Por otro lado tenemos el problema que venimos comentando desde el comienzo de la entrada, la eficiencia energética. ¿Os acordáis de esos 0.8 o 0.7 kwh de energía en forma de hidrógeno que nos llegaba al coche? pues con la pila de combustible solo aprovecharíamos un 80% más o menos, lo que se traduce en que a la batería del coche eléctrico llegarían solamente 0.5 kwh aproximadamente.
Contando el transporte de la energía hasta el enchufe o el punto de recarga, un coche de baterías tiene una eficiencia de un 75 % más o menos, es decir, que de ese kwh del que partíamos, el coche eléctrico aprovecharía 0.25 kwh más. Una diferencia importante.
Por tanto y llegados a este punto, vamos a hacer unas conclusiones: Partimos de que el hidrógeno no es una fuente de energía sino, más bien un vector, una forma de almacenar energía para usarla más tarde. Podríamos aprovecharlo para almacenar la energía renovable que nos sobrase, el problema es que, hasta que nos sobre energía renovable, faltan muchos años.
También sabemos que la mayor parte del hidrógeno hoy en día, se produce por medio del reformado por vapor, un método extremadamente contaminante, pero, incluso si consiguiéramos producir todo ese hidrógeno por vías renovables (electrólisis) con el mix energético actual, estaríamos emitiendo, aún así, ingentes cantidades de CO2, más de las que emite un coche gasolina si ese hidrógeno lo fuésemos a utilizar para los mimos fines (propulsar un coche).

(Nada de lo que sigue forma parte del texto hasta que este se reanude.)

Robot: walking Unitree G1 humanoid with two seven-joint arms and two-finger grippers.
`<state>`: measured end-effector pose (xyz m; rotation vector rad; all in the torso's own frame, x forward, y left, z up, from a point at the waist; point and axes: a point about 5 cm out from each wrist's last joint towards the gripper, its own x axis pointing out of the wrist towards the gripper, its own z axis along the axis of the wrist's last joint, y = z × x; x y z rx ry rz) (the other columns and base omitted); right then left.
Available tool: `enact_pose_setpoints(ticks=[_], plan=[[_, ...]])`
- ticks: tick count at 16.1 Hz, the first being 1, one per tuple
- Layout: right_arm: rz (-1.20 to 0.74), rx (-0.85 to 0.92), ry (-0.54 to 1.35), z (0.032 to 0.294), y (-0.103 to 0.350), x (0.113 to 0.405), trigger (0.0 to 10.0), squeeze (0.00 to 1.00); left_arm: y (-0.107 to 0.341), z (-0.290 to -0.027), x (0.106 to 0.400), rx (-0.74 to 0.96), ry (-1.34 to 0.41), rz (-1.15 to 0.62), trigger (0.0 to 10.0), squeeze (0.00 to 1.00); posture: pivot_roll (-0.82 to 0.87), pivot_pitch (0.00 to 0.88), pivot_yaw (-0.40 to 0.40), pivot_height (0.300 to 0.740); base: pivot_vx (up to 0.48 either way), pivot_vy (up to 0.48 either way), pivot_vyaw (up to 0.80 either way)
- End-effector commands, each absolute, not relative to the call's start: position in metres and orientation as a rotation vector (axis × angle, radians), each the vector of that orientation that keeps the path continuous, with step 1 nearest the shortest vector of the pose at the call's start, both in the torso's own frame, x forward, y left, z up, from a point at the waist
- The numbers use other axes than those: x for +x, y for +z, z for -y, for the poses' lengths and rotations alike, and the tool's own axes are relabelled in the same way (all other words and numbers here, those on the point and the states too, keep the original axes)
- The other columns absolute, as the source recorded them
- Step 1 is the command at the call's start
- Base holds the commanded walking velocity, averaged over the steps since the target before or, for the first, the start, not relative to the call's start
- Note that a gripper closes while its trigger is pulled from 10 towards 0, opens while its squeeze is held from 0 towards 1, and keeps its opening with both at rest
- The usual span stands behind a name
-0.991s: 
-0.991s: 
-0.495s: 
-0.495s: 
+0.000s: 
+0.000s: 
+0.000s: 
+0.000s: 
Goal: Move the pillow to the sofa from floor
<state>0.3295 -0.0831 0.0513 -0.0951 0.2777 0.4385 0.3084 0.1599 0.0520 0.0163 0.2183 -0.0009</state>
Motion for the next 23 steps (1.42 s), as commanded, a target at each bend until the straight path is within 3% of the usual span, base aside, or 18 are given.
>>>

Otro problema viene de la red de repostaje, pero este lo quiero dejar para el final. Después, no hay que olvidarse de las pilas de combustible que, si bien son una maravilla de la ciencia, son caras, requieren materiales raros y por si fuera poco, tienen mala eficiencia, lo que hace que un coche a pilas de combustible tenga un rendimiento de un 50%, un 25% menos que los coches a pilas normales.
Por tanto, ¿tiene sentido un coche de hidrógeno y una masificación del hidrógeno para cubrir nuestras demandas energéticas? La respuesta clara es que, a mi modo de ver, hoy por hoy no. Para los turismos convencionales tenemos todos los problemas de la eficiencia sumados al problema de la red de recarga, sin embargo, para grandes camiones que circulen por lo principales ejes europeos la cosa cambia.
En un futuro, en el que se mejoren tanto la generación de energía, como la producción de hidrógeno o la pila de combustible, esta tecnología podría solventar los problemas de la recarga de las baterías en los grandes camiones, que sería lenta y tediosa para los transportistas. Es por eso que una red recarga en las principales carreteras europeas, con una escasa capilarización serviría para alimentar estas flotas y, quizá en un futuro, sustituir a los motores de combustible. Pero eso es un futuro lejano, todavía queda mejorar la tecnología que hoy en día tenemos y, por si eso fuera poco, generar infraestructura de la que carecemos. Por tanto, todo es cuestión de tiempo, ¿avanzará la tecnología del hidrógeno lo suficiente, o la adelantarán las nuevas baterías capaces de recargar muy rápidamente y con una alta densidad energética?
Para eso último no tengo respuesta pero, espero que todo lo que os he contado os haya resultado interesante, sin ningún otro tema que tratar me despido. Un saludo y ¡cuidaros!